Presente ao painel, o presidente do Conselho Federal da OAB, Marcus Vinicius Furtado Côelho, disse que a presença de Maria da Penha representa o ápice da Conferência. “Maria da Penha, mulher extraordinária, deu nome a essa lei que é um divisor de águas neste país. E é graças à lei que leva o seu nome que hoje temos um marco que garante proteção não apenas às mulheres, mas a todos os grupos vulneráveis de nosso país”, salientou. Em sua fala, Marcus Vinicius lembrou ainda a atuação da OAB perante o STF, ao ingressar como amicus curiae na Ação Declaratória de Constitucionalidade (ADC) nº 19 – que tratou da constitucionalidade de artigos da Lei Maria da Penha.

O representante do Conselho Federal da OAB no Conselho Nacional dos Direitos da Pessoa com Deficiência (CONADE), Joaquim Santana Neto, fez um apelo à proteção das pessoas com deficiências na palestra “As pessoas com deficiência e o desafio da efetividade de seus direitos”. Ele relata que, “24% dos brasileiros possuem algum tipo de deficiência, segundo censo do IBGE de 2009. E é dever de toda sociedade, e não apenas dos advogados e dos governos, lutar pela real inclusão dessas pessoas”. Joaquim destaca também as ações da OAB junto ao Conade com esse objetivo, tais como a realização de cursos que capacitam advogados e funcionários a lidarem com pessoas portadoras de necessidades especiais.

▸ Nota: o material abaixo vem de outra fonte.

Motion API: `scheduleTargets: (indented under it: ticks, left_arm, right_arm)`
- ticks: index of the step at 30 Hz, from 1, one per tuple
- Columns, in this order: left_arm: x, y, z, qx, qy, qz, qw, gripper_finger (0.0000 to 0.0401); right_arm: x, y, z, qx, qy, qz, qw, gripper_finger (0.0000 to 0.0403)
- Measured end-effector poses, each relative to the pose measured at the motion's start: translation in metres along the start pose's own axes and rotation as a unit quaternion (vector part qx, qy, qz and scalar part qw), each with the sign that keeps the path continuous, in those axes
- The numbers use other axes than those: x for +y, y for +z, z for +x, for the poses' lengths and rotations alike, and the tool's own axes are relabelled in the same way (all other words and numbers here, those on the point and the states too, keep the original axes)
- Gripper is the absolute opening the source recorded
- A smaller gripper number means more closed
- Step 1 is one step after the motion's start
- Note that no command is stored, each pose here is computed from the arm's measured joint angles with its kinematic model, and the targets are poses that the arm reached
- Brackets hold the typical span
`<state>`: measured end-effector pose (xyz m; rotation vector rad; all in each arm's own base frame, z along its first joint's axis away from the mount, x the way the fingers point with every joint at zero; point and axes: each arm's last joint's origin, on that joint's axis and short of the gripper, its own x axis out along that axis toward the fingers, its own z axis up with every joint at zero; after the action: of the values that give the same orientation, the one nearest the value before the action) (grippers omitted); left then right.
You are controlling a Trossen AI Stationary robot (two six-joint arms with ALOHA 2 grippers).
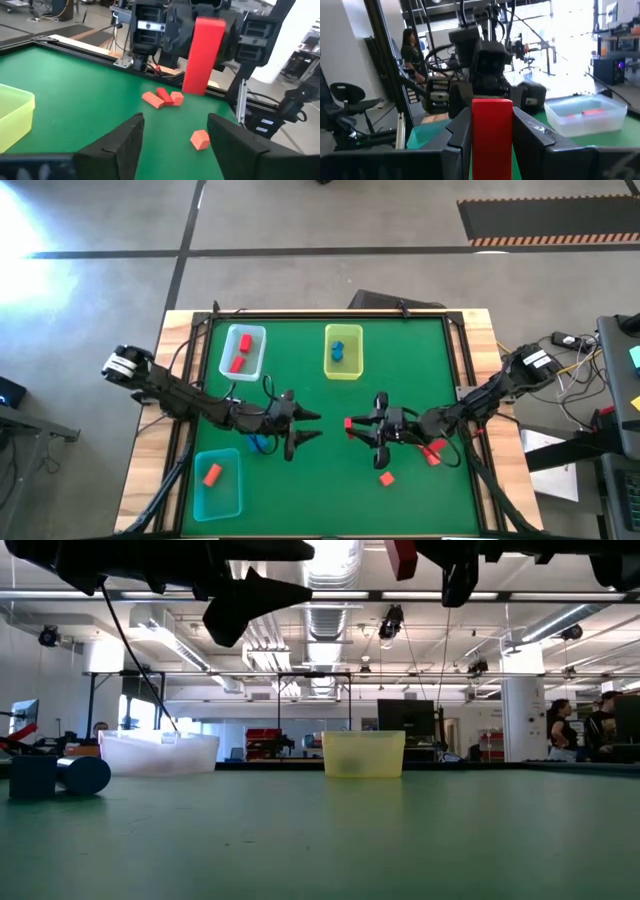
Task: Sort & place blocks by color
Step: Put the red block into the white bin
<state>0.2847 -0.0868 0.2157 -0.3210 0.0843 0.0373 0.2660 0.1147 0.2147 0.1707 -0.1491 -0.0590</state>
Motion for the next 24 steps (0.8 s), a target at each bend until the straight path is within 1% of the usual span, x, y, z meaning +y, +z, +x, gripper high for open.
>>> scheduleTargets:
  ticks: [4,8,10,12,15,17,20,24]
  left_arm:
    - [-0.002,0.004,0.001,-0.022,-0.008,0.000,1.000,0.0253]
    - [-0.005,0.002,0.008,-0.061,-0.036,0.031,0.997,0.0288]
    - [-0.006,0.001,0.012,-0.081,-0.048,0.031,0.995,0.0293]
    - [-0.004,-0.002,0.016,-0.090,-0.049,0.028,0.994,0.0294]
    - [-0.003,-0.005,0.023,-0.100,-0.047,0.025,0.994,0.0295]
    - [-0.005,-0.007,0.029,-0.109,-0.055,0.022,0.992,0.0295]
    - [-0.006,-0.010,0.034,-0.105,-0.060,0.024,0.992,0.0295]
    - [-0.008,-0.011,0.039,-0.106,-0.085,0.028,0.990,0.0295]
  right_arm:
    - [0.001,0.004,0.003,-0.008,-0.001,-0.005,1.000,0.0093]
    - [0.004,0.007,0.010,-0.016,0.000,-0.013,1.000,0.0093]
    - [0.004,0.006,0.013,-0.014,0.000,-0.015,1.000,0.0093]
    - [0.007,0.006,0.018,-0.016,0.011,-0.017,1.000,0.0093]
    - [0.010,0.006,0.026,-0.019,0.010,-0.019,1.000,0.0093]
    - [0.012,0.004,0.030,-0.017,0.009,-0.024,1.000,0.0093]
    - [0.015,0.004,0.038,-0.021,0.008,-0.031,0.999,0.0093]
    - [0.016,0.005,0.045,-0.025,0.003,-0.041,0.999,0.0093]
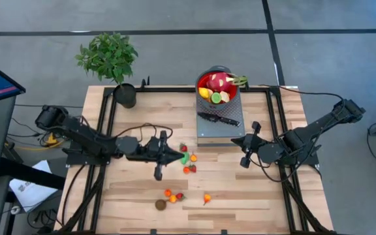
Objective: Pick & Place Fruit
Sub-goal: Put the yellow pear into the red colander on the shelf
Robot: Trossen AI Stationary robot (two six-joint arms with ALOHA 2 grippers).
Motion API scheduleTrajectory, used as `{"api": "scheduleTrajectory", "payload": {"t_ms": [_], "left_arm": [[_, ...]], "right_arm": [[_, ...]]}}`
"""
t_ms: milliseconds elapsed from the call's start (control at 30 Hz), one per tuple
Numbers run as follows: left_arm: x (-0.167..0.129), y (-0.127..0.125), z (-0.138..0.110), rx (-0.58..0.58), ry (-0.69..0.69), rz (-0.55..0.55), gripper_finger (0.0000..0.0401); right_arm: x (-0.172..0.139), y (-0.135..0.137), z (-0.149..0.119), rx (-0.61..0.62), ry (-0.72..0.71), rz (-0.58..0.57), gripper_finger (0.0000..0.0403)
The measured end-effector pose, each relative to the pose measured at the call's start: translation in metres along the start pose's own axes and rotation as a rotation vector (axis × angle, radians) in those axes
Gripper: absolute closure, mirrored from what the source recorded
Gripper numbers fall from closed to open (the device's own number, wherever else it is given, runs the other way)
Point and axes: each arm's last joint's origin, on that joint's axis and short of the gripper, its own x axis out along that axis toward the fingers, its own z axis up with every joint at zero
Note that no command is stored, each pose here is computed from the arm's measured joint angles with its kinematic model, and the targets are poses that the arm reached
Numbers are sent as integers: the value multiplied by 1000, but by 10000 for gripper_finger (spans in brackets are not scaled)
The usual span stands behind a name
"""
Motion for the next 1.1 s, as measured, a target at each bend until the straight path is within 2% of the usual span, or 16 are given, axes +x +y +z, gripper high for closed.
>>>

Maria da Penha arranca aplausos e emociona advogados

O ponto alto do painel foi também o momento mais esperado: a palestra da Biofarmacêutica Maria da Penha – cuja luta de quase 20 anos contra a impunidade do seu agressor levou o Brasil, pressionado pela Organização dos Estados Americanos (OEA), a criar a Lei 11.340/06, batizada com seu nome. “A lei não veio para punir o homem; veio para punir o homem agressor, o que é muito diferente. E esse homem que não respeita as mulheres como uma pessoa humana, que a agride – sejam elas suas esposas, mães ou filhas – comete crimes. E deve ser punidos por isso”, sentenciou.

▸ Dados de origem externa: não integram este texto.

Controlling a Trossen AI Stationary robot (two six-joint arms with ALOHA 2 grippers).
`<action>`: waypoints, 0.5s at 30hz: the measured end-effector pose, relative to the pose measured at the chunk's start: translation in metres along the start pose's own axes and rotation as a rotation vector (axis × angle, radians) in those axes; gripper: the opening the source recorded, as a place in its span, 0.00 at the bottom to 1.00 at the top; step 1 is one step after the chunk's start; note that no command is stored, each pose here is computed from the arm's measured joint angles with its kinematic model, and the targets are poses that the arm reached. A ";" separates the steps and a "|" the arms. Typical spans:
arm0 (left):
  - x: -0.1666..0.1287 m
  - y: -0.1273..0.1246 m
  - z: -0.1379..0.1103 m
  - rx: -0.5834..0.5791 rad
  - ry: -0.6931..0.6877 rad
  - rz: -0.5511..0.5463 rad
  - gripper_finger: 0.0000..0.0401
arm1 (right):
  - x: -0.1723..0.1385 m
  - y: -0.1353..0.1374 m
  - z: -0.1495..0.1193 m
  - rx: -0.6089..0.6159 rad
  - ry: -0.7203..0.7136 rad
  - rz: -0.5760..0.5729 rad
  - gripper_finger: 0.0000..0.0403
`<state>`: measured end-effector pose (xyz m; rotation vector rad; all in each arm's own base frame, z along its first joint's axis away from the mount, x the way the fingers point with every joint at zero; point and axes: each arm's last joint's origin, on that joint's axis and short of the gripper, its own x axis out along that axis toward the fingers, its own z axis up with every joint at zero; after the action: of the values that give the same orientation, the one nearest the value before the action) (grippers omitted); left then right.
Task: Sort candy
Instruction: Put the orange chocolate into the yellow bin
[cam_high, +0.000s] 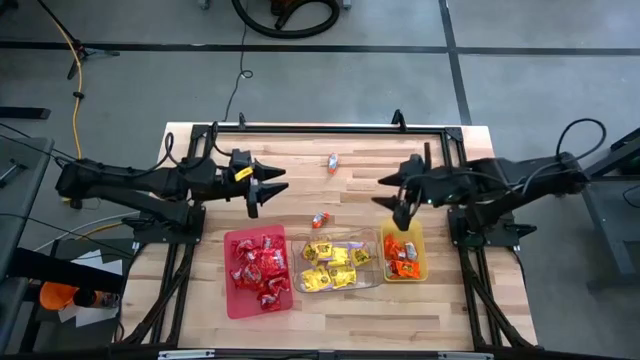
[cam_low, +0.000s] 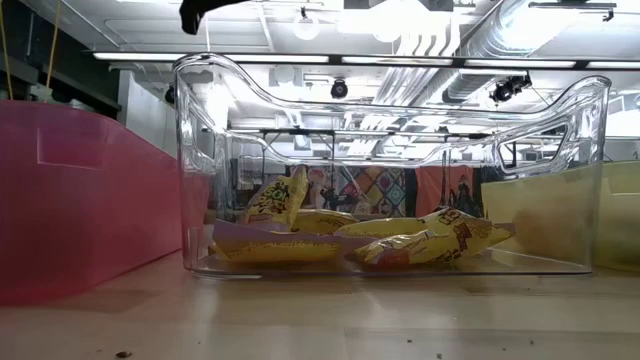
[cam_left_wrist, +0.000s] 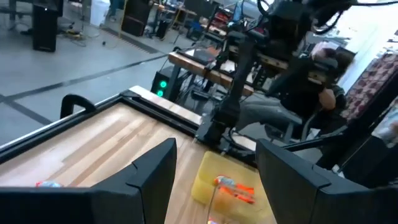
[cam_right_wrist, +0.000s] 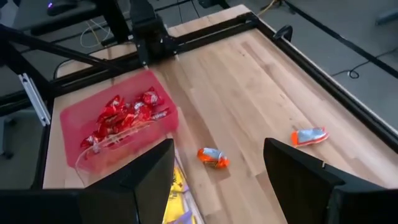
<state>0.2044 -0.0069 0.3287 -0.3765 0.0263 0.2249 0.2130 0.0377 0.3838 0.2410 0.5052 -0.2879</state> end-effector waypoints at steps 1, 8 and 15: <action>-0.001 -0.002 -0.001 0.002 0.002 0.000 0.51 | -0.002 -0.002 0.001 -0.002 -0.005 0.001 0.60; 0.006 -0.011 -0.012 0.019 0.000 0.079 0.51 | -0.003 -0.008 0.006 -0.013 -0.028 0.022 0.60; 0.051 -0.016 -0.009 -0.012 0.126 0.154 0.50 | -0.003 -0.007 0.008 -0.005 -0.036 0.053 0.60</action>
<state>0.2579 -0.0141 0.3228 -0.4004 0.1790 0.3535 0.2120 0.0296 0.3908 0.2431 0.4636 -0.2393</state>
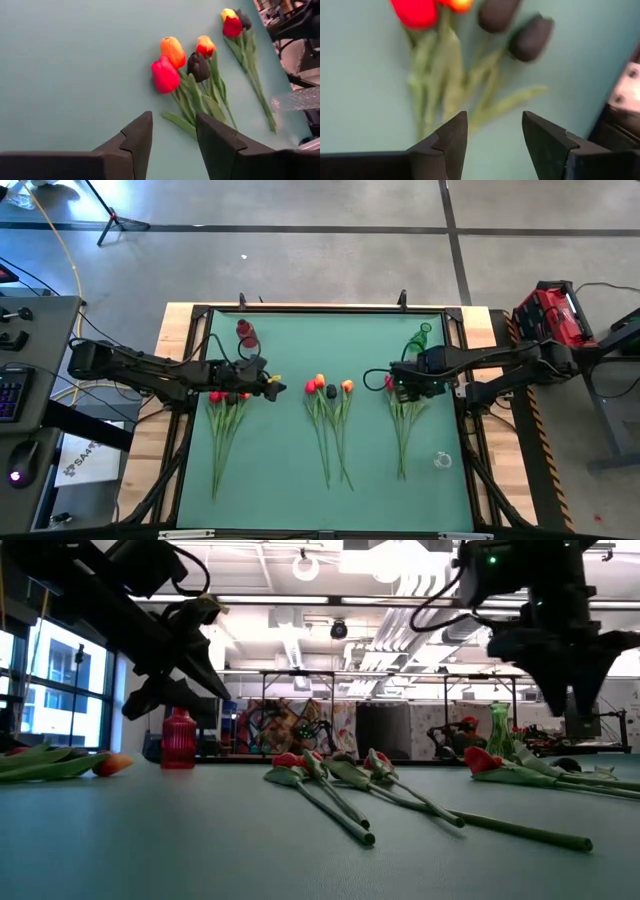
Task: Sort flowers into vase by color
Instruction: Put the right black tulip into the transparent flower vase
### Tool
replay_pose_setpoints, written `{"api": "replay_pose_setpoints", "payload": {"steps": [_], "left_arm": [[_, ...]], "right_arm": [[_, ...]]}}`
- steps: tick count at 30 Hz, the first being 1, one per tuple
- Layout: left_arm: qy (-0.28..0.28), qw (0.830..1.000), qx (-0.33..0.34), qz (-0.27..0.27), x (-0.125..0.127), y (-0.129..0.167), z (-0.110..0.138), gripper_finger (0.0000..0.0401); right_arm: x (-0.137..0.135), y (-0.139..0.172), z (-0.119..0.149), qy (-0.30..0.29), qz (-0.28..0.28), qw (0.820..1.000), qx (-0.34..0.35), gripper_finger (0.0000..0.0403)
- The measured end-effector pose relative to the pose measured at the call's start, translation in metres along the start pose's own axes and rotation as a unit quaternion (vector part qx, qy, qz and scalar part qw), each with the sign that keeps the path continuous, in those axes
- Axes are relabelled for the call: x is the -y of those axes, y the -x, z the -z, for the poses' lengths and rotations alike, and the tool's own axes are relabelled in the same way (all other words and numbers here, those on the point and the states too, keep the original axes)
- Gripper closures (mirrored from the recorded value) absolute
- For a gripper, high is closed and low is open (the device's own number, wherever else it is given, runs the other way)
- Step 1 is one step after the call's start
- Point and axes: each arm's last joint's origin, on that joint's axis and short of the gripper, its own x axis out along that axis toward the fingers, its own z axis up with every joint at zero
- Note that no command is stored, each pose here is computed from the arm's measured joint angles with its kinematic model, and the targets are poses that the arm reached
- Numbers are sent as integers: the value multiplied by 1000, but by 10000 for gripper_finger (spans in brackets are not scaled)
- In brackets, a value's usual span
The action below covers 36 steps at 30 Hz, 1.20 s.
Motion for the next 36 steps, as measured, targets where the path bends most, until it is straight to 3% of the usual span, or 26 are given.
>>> {"api": "replay_pose_setpoints", "payload": {"steps": [20, 28, 32, 36], "left_arm": [[-56, 998, 22, -10, 0, -2, -2, 249], [-56, 998, 29, -16, -1, -2, -2, 249], [-56, 998, 28, -15, -1, -2, -2, 249], [-56, 998, 33, -20, -3, -2, -5, 249]], "right_arm": [[1, -14, -33, -69, 33, 997, 0, 224], [-11, -24, -29, -59, 41, 997, -15, 234], [-11, -15, -19, -60, 14, 998, -6, 246], [-2, -8, -5, -70, 22, 997, 17, 252]]}}
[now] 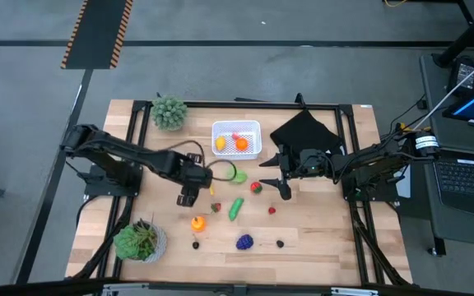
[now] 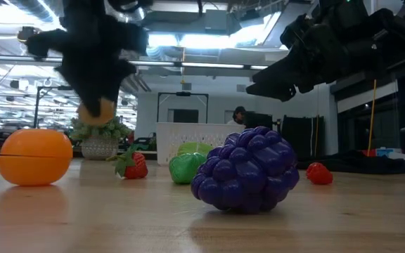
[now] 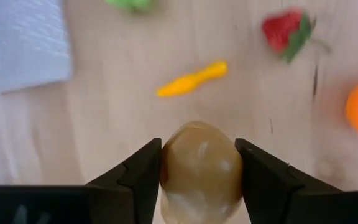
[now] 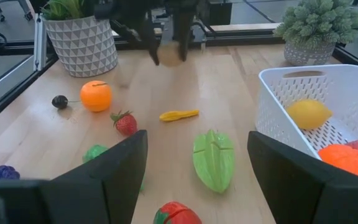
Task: Pick and placing Produce into tupperware
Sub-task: Put the potato into the white bin
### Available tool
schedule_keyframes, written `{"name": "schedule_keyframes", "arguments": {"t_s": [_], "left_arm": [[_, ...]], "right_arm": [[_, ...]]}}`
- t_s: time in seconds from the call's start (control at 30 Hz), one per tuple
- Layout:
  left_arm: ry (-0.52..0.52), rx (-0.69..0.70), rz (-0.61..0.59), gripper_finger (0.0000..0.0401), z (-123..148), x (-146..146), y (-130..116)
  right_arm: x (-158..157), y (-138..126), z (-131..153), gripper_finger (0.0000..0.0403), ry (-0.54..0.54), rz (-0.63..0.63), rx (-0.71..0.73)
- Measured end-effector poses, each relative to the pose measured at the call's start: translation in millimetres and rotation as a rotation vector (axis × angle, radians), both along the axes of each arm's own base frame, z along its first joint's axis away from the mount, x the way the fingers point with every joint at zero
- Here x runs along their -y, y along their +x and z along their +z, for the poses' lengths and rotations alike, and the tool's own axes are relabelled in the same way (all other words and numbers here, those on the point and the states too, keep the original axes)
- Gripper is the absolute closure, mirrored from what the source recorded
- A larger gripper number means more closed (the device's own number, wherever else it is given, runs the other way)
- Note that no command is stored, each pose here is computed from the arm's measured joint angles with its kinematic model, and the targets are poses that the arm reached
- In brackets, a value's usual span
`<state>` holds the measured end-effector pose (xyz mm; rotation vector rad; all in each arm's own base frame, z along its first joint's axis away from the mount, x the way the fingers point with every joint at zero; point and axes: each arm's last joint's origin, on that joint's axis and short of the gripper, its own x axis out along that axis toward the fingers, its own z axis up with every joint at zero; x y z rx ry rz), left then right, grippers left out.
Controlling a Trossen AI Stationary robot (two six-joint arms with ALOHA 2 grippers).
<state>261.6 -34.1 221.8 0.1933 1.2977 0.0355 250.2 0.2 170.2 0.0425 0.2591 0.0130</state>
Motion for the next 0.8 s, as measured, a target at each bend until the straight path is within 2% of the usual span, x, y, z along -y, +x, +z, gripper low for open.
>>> {"name": "schedule_keyframes", "arguments": {"t_s": [0.13, 0.27, 0.37, 0.47, 0.57, 0.8], "left_arm": [[-0.018, 0.135, 0.037, 0.0230, 29.6, -11.1, -13.6], [-0.032, 0.336, 0.065, 0.0223, 61.3, -22.2, -30.9], [-0.024, 0.506, 0.058, 0.0222, 73.5, -29.4, -43.7], [-0.020, 0.677, 0.038, 0.0229, 71.8, -35.9, -52.9], [-0.051, 0.798, 0.004, 0.0230, 57.5, -40.6, -58.8], [-0.061, 0.973, -0.027, 0.0222, 23.7, -50.4, -62.3]], "right_arm": [[0.1, -0.5, -1.7, 0.0125, -0.011, 0.003, -0.019], [-0.1, -1.5, -5.0, 0.0125, -0.005, 0.002, -0.054], [-0.6, -1.7, -5.5, 0.0125, 0.009, 0.001, -0.060], [-4.1, -1.7, -5.4, 0.0125, 0.010, 0.021, -0.059], [-8.2, -1.8, -5.3, 0.0125, 0.009, 0.039, -0.058], [-11.4, -3.0, -5.1, 0.0125, -0.002, 0.055, -0.033]]}}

Em sua fala, Maria da Penha lamentou que o “machismo ainda entranhado na sociedade” prejudique a correta aplicação da lei, cuja constitucionalidade foi reconhecida pelo STF em 2012. “O Estado deve dar o exemplo. Se um policial é complacente com um homem agressor ou a mulher que busca ajuda na delegacia é demovida de prestar queixa, o exemplo é negativo. O homem volta a agredir e a mulher não consegue sair do ciclo de violência ao qual está submetida. Ela já tentou de tudo. Ela quer uma solução. E pode chegar o dia em que essa mulher acabará assassinada”. Ainda de acordo com Maria da Penha, pessoas que tenham conhecimento de que alguma mulher próxima passa por essa situação devem ajudá-la. “É muito difícil para a mulher sair desse ciclo sozinha, denunciar alguém que muitas vezes ela ama e promete que tudo voltará a ‘ser como antes’”.

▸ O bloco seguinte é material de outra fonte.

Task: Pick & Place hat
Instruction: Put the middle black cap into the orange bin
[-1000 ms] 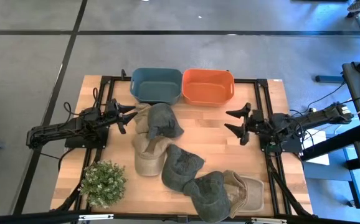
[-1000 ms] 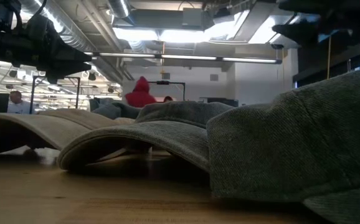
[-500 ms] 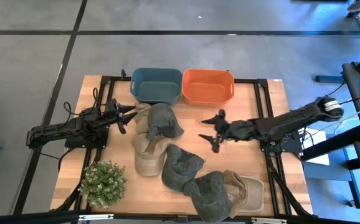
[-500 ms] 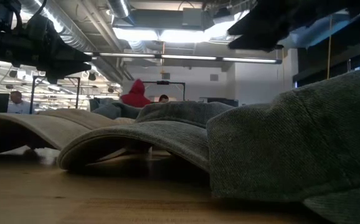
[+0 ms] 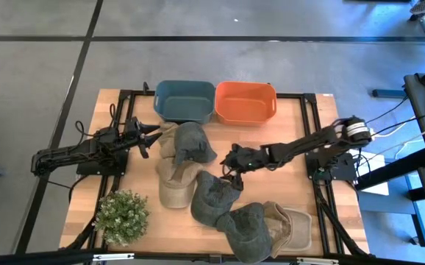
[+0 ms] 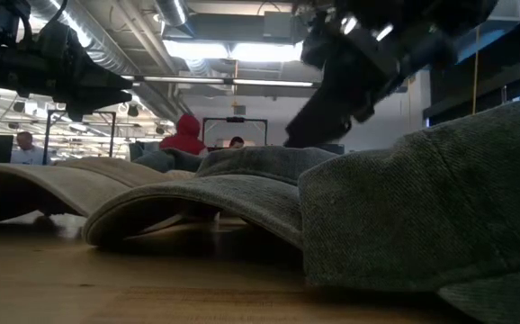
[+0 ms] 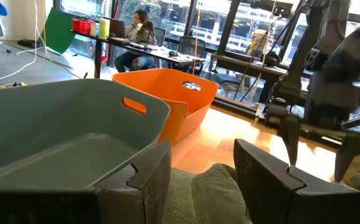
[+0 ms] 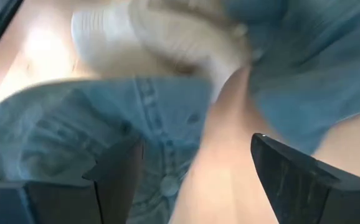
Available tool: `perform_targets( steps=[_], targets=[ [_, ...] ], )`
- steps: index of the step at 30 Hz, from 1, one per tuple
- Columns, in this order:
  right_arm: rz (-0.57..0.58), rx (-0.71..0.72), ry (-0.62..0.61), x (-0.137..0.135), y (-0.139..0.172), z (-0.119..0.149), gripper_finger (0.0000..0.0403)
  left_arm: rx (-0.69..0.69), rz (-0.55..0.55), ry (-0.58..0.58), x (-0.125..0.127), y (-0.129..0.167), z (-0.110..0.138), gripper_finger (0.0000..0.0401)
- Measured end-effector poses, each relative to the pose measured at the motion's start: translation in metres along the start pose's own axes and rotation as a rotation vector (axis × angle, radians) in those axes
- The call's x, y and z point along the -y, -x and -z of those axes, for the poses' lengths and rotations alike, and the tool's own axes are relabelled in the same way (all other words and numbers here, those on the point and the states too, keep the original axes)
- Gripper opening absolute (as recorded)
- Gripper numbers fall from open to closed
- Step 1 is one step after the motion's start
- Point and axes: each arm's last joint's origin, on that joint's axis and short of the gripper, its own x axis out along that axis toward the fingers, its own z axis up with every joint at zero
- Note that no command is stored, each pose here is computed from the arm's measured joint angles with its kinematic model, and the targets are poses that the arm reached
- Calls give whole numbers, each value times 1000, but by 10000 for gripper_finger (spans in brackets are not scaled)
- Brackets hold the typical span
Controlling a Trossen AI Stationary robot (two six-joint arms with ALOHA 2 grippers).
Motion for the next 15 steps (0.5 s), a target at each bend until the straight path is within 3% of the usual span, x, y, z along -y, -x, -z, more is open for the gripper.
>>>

Contando sobre sua experiência pessoal, Maria da Penha revelou que os momentos mais dolorosos da sua vida foram as duas vezes em que seu ex-marido e agressor, mesmo condenado, saiu em liberdade do tribunal. “Foi então que pensei em escrever um livro e contar a minha história. Se a Justiça não tinha cumprido o papel dela, a sociedade iria cumprir ao saber o que se passou comigo”. Publicada em 1994, a obra “Sobrevivi. Posso contar” chamou a atenção de um parlamentar, que a ajudou a entrar com uma representação internacional contra o Brasil em 1997. E foi somente em 2006 que a lei que leva o seu nome foi criada, para que casos como o dela não mais se repetissem e ficassem tanto tempo impunes: o martírio de Maria da Penha teve início em 1983, mas somente em 2002 (5 anos após a representação ter sido feita na OEA) o agressor foi preso.